I hope this gives you something to go on. I’ve tried to give you as much information as possible while leaving room for you to determine the specific goals. You’ll notice that this approach involves individualizing intervention for Kenny, meeting him where he is, with his strengths and needs in specific routines, rather than thinking of him in terms of a specific disability or conglomeration of disabilities. I also want you to know that I’m not pushing his existing program over other settings, although I would “push” a normalized, developmentally appropriate setting over a clinical, decontextualized setting.
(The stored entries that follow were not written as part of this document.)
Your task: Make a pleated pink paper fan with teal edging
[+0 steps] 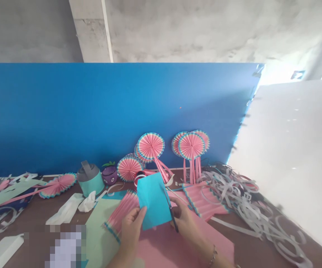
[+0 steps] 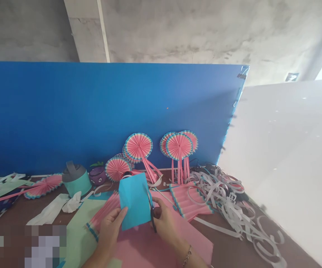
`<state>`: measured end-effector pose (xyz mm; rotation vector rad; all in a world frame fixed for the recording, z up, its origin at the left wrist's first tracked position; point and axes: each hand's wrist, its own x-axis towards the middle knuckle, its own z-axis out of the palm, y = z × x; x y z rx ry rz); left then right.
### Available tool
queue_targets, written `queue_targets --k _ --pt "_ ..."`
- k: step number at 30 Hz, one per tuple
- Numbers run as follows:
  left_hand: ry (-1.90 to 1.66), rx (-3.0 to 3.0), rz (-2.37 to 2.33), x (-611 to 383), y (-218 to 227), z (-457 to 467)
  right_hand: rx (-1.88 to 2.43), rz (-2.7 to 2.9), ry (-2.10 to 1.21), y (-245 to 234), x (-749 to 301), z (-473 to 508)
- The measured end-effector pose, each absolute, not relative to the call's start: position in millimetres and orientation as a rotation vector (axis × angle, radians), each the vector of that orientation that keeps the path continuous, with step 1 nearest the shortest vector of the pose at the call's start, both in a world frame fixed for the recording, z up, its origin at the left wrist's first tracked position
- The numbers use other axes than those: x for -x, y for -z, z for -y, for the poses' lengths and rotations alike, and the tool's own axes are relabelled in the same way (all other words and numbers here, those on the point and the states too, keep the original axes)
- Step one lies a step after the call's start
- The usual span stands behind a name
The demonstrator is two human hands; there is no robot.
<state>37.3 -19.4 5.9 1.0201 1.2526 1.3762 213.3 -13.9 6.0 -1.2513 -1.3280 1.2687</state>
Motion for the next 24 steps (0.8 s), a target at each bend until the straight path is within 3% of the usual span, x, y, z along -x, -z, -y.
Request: queue_targets --k 24 --pt "-1.332 -1.092 -1.252 -37 3 17 1.218 1.273 -1.265 -15 -208 18"
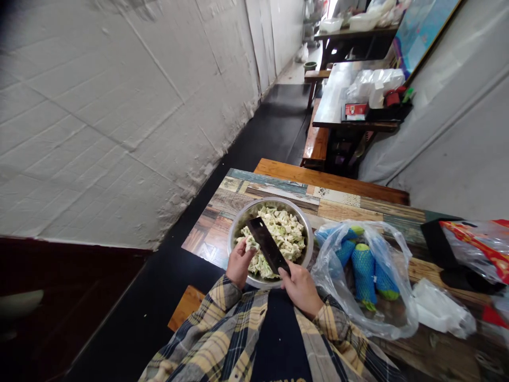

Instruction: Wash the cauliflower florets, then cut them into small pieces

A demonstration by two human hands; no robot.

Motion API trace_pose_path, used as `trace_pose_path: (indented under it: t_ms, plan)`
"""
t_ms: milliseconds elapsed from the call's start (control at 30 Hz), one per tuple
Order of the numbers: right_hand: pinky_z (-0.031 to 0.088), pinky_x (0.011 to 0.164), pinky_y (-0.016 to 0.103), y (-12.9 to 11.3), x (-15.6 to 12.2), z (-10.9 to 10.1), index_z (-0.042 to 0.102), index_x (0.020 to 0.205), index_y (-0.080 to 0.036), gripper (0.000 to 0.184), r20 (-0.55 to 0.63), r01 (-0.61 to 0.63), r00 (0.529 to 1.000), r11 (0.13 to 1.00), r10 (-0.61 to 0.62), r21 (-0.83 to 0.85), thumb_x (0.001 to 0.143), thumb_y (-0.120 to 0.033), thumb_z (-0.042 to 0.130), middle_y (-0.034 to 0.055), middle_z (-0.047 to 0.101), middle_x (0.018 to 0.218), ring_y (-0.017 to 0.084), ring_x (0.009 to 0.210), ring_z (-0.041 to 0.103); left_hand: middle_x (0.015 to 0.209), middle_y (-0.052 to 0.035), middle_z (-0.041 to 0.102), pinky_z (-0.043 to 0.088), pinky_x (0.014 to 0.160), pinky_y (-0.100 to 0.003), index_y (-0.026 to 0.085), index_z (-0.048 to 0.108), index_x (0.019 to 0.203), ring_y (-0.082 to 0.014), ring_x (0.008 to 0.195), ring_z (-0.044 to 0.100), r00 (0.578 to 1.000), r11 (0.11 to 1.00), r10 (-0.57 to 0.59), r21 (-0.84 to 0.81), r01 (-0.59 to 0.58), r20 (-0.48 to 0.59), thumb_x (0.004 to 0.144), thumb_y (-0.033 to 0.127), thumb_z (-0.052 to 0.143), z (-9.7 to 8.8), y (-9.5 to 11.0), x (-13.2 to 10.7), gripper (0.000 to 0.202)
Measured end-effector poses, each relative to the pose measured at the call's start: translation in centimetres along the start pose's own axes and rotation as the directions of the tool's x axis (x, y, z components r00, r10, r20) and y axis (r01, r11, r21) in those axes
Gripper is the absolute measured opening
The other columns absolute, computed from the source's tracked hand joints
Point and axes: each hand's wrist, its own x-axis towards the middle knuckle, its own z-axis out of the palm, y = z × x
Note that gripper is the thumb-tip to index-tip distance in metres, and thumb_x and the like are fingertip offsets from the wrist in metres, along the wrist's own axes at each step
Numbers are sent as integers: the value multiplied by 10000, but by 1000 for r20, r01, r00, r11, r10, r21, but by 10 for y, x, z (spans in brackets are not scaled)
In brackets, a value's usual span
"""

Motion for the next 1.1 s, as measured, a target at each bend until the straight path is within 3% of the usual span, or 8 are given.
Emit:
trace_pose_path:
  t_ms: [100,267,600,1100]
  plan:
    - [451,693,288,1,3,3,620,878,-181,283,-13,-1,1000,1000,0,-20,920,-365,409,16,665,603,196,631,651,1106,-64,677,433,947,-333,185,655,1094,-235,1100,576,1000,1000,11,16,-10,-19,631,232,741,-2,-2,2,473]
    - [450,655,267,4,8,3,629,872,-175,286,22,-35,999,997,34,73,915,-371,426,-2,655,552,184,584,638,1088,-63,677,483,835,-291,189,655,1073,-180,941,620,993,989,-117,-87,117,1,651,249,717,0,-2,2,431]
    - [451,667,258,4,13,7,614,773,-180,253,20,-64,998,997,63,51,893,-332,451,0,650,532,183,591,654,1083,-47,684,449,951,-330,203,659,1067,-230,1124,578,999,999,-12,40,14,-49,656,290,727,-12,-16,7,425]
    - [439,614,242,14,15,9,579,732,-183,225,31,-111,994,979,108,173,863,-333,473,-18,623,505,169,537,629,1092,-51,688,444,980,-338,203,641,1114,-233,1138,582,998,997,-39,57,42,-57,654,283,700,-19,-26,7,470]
It just so happens that his existing program provides the former.
The parents liked this approach: After all, they want the best help for Kenny, which does involve lots of intervention. It’s just that that intervention needs to be distributed throughout the day and has to be meaningful. We are going to document how many incidental-teaching episodes occur per routine and how many minutes of engagement per routine he has.